Affinity selection-mass spectrometry (AS-MS) is a ligand discovery platform that relies upon mass spectrometry to identify molecules bound to a biomolecular target. When utilized with large peptide libraries (108 members), AS-MS sample complexity can surpass the sequencing capacity of modern mass spectrometers, resulting in incomplete data, identification of few target-specific ligands, and/or incomplete sequencing. To address this challenge, we introduce pyBinder to perform quantitation on AS-MS data to process primary MS1 data and develop two scores to rank the peptides from the integration of their peak area: target selectivity and concentration-dependent enrichment. We benchmark pyBinder utilizing AS-MS data developed against antihemagglutinin antibody 12ca5, revealing that peptides that contain a motif known for target-specific high-affinity binding are well characterized by these two scores.
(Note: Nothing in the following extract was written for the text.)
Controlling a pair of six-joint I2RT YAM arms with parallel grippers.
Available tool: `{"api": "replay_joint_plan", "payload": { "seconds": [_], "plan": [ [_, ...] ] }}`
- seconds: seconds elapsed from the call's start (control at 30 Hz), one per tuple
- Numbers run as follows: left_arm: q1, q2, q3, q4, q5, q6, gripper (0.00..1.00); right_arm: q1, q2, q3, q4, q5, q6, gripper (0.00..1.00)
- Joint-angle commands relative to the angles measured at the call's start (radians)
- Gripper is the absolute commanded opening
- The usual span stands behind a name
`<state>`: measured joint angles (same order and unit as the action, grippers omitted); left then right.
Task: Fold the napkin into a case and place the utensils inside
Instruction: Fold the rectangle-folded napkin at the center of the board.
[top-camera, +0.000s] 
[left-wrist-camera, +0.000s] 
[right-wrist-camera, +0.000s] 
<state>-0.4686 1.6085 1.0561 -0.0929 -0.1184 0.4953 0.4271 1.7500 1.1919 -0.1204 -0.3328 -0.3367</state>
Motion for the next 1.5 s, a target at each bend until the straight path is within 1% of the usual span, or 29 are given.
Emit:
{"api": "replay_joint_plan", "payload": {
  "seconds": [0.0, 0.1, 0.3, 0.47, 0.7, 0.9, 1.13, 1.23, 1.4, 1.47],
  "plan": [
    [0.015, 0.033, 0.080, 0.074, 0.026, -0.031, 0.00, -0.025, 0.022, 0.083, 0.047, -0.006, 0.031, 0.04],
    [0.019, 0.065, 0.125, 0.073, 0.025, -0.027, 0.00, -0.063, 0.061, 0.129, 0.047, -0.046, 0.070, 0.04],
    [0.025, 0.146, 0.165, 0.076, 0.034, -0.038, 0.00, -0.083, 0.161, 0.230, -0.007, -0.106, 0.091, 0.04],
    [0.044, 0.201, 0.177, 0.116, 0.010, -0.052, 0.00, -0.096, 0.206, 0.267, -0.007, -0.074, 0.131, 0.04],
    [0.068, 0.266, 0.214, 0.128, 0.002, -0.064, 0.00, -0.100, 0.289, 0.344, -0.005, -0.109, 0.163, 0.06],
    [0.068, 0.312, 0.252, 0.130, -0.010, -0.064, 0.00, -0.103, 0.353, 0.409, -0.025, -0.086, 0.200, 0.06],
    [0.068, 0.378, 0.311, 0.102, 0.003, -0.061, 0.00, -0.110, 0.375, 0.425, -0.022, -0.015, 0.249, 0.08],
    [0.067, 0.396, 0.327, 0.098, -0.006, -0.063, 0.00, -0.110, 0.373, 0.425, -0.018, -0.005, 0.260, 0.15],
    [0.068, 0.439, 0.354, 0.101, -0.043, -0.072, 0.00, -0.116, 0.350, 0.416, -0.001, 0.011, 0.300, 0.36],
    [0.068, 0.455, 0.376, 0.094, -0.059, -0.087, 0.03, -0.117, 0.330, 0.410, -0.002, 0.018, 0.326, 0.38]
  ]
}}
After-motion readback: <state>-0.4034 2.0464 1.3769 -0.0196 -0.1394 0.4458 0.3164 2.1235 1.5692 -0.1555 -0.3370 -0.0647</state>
AS-MS data from a second protein target, WD Repeat Domain 5 (WDR5), is analyzed to confirm the two pyBinder scores reliably capture the target-specific motif-containing peptides. From the results delivered by pyBinder, a list of target-selective features is developed and fed back into subsequent MS experiments to facilitate expanded data generation and the targeted discovery of selective ligands. pyBinder analysis resulted in a 4-fold increase in motif-containing sequence identification for WDR5 (from 3 to 14 ligands discovered), showing the utility of the two scores. This work establishes an improved approach for AS-MS to enable discovery outcomes (i.e., more ligands identified), but also a way to compare AS-MS data across samples, protocols, and conditions broadly.